Selon les substances non alimentaires que vous consommez. Le pica peut affecter votre bébé, surtout si vous mangez du plomb ou d’autres substances toxiques. Si vous consommez des substances non alimentaires. Plutôt qu’une alimentation saine et équilibrée, votre bébé risque de ne pas recevoir les nutriments dont il a besoin pour grandir. Cela peut entraîner un certain nombre de problèmes à la naissance. Comme un faible poids à la naissance ou un retard de croissance. Si vous consommez des substances vénéneuses ou toxiques. Votre bébé pourrait souffrir de troubles d’apprentissage ou de problèmes de comportement à l’avenir. Si les substances toxiques mettent la vie en danger. Elles pourraient également entraîner la mort ou une maladie grave pour vous et votre bébé.

Quelles sont les options de traitement du trouble pica pendant la grossesse ?

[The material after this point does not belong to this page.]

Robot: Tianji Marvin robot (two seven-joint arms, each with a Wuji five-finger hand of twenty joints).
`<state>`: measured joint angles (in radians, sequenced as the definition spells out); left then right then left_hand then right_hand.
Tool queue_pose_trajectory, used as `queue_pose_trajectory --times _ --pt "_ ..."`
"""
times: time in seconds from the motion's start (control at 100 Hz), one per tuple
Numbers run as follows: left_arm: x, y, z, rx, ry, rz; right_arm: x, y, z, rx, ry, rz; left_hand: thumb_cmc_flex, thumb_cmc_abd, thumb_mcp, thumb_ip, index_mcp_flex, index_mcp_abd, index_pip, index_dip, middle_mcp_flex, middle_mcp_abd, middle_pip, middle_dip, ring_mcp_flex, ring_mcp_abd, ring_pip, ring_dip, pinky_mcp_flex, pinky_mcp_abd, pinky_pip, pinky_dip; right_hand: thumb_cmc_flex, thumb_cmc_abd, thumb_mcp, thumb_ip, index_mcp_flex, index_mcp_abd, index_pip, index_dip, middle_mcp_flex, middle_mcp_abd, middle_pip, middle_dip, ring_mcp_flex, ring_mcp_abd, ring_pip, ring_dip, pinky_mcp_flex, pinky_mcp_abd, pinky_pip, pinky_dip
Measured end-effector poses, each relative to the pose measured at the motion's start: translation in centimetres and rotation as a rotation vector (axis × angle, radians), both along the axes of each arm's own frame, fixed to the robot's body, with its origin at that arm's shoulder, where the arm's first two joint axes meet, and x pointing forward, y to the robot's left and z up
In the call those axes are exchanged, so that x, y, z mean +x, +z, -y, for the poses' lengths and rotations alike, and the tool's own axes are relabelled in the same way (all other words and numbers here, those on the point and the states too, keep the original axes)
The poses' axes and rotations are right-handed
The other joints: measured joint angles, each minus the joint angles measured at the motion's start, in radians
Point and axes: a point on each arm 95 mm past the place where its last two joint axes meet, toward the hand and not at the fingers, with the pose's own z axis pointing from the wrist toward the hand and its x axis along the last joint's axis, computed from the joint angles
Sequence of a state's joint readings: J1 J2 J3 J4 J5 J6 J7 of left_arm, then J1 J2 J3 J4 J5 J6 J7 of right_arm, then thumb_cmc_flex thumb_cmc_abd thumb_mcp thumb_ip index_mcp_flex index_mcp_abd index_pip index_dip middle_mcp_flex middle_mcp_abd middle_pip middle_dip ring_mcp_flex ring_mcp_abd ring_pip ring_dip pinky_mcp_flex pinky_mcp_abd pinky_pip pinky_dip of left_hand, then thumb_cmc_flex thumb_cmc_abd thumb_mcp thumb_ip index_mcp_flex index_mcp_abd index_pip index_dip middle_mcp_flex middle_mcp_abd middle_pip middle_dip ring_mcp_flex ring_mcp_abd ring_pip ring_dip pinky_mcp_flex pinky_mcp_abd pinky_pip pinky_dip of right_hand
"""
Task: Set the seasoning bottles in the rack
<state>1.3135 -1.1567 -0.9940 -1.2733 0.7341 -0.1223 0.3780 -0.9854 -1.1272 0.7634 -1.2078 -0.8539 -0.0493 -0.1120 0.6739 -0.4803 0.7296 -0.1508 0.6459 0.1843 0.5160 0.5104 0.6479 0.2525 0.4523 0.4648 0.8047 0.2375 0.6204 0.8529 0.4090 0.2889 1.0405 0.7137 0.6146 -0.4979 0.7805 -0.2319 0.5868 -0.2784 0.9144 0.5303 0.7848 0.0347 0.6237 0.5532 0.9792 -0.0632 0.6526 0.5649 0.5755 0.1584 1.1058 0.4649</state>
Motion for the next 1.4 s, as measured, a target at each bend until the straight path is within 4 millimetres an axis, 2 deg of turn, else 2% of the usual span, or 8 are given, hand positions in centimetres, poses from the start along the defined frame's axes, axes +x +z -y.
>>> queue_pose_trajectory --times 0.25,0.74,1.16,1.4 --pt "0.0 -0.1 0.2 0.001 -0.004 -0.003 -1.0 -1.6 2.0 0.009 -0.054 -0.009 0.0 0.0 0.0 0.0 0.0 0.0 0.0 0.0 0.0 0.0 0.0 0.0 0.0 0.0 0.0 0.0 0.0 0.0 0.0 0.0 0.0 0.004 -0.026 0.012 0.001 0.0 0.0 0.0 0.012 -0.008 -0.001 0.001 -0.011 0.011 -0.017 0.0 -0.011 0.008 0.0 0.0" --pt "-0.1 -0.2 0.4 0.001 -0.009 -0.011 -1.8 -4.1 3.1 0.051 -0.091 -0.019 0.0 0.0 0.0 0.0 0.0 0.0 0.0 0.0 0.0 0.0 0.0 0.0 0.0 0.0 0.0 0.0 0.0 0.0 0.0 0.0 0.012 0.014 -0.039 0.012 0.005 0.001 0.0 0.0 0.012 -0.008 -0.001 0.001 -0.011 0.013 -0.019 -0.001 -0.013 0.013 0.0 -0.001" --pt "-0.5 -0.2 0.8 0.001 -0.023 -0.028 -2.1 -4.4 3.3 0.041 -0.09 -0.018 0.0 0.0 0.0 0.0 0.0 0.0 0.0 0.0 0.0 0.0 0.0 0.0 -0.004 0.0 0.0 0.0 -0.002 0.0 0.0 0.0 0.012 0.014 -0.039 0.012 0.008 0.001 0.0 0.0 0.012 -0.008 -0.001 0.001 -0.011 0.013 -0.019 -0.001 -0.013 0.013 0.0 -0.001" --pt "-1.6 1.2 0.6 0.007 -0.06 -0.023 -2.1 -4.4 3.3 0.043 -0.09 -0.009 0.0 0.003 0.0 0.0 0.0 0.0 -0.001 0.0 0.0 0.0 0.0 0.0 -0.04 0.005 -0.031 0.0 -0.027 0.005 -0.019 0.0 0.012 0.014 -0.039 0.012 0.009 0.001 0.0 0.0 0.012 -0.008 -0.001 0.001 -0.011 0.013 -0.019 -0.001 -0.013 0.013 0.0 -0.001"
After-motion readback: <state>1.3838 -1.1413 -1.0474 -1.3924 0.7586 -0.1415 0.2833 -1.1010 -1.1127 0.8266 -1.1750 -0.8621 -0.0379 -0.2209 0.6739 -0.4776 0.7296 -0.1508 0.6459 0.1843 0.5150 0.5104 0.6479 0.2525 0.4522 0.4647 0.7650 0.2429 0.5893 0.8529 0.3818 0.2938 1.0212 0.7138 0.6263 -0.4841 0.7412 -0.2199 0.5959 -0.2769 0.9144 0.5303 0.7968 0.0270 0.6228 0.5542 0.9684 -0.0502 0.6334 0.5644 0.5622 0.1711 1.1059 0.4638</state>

Très probablement, le pica sera traité avec une combinaison de vitamines et de suppléments sains, ainsi que des thérapies comportementales pour briser les fringales. Votre équipe médicale commencera par tester les carences nutritionnelles et vous recevrez des vitamines appropriées pour vous aider. Dans la plupart des cas, cela réduira les fringales et vous aidera à passer à une alimentation normale et équilibrée. Des techniques de distraction ou comportementales, telles que l’élaboration d’un plan d’activités alternatives à réaliser en cas de fringale, peuvent également aider. Toutefois, si ces techniques ne fonctionnent pas, votre médecin peut vous suggérer de subir une évaluation psychiatrique pour voir si d’autres problèmes, tels que le TOC, sont en jeu. Dans ces cas, une thérapie cognitivo-comportementale et des médicaments psychiatriques peuvent être recommandés pour aider à traiter les symptômes du pica.